** How to complete this task **
Up to and including the line that contains "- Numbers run", write out each line of the material from its first line, exactly.

== Segment start ==

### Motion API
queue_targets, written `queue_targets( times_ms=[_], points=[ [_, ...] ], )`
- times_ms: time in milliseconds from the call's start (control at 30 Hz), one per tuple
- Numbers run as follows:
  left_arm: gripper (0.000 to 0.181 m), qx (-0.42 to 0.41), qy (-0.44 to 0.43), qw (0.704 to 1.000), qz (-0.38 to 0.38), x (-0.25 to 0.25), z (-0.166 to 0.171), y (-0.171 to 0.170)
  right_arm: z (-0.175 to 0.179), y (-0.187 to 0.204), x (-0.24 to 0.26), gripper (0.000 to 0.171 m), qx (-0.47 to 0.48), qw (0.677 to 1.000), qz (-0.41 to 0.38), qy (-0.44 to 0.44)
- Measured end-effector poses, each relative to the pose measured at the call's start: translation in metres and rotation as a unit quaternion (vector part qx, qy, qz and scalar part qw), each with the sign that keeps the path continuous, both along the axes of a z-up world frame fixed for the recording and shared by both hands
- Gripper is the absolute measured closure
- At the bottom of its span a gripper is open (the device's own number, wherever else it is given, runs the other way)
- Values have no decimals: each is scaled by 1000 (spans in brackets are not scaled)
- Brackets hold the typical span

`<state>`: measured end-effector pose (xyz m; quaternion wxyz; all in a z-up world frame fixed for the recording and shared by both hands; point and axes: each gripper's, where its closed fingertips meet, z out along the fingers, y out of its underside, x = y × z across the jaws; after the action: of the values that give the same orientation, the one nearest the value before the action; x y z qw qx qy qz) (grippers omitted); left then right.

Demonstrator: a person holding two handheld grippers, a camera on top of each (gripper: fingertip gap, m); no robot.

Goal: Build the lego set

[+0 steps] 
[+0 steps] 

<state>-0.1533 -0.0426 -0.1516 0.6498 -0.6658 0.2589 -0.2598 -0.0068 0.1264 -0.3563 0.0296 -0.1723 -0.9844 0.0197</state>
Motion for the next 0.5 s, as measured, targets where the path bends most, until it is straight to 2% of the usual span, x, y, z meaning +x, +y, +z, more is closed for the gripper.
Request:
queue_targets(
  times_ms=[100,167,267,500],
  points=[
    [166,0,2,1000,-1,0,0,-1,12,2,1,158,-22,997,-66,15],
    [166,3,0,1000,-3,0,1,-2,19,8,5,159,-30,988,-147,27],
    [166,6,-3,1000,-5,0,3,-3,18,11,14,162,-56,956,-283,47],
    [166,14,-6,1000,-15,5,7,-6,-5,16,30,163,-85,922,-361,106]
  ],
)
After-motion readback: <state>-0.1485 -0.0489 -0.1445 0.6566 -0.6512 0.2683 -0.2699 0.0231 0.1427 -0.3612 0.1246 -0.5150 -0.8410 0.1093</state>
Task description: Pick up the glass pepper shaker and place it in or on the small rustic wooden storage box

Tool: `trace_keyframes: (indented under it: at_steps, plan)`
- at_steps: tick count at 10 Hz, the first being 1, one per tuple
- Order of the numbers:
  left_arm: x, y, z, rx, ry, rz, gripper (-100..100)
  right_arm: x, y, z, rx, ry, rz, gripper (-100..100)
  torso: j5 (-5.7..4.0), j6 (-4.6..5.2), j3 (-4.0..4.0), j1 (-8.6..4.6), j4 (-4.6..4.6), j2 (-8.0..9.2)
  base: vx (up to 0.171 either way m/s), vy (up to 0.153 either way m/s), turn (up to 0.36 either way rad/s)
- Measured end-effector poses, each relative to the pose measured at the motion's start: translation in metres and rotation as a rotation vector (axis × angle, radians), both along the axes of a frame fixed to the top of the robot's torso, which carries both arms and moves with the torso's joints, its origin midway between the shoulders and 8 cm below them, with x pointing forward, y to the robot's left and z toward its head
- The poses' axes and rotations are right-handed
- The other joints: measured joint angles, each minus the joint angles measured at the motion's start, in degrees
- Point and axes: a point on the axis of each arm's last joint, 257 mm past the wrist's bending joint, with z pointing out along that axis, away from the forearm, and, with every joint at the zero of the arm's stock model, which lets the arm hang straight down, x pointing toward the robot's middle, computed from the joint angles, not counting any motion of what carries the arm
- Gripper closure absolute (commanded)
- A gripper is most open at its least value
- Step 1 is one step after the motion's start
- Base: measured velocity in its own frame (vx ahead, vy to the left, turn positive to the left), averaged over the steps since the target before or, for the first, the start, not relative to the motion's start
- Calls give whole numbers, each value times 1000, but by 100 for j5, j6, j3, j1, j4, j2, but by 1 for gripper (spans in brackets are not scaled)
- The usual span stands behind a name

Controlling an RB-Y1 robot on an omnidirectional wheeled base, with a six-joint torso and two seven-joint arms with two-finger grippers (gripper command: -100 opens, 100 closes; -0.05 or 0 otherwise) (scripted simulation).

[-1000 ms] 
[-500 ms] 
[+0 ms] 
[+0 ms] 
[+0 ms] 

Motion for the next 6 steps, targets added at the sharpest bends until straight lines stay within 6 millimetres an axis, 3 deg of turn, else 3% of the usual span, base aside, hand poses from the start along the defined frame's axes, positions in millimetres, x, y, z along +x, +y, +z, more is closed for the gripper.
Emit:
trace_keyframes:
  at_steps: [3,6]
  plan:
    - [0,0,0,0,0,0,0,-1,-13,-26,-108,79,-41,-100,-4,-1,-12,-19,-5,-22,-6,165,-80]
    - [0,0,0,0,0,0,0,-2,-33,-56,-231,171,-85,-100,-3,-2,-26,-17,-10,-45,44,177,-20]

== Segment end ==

** Your solution **
### Motion API
queue_targets, written `queue_targets( times_ms=[_], points=[ [_, ...] ], )`
- times_ms: time in milliseconds from the call's start (control at 30 Hz), one per tuple
- Numbers run as follows:

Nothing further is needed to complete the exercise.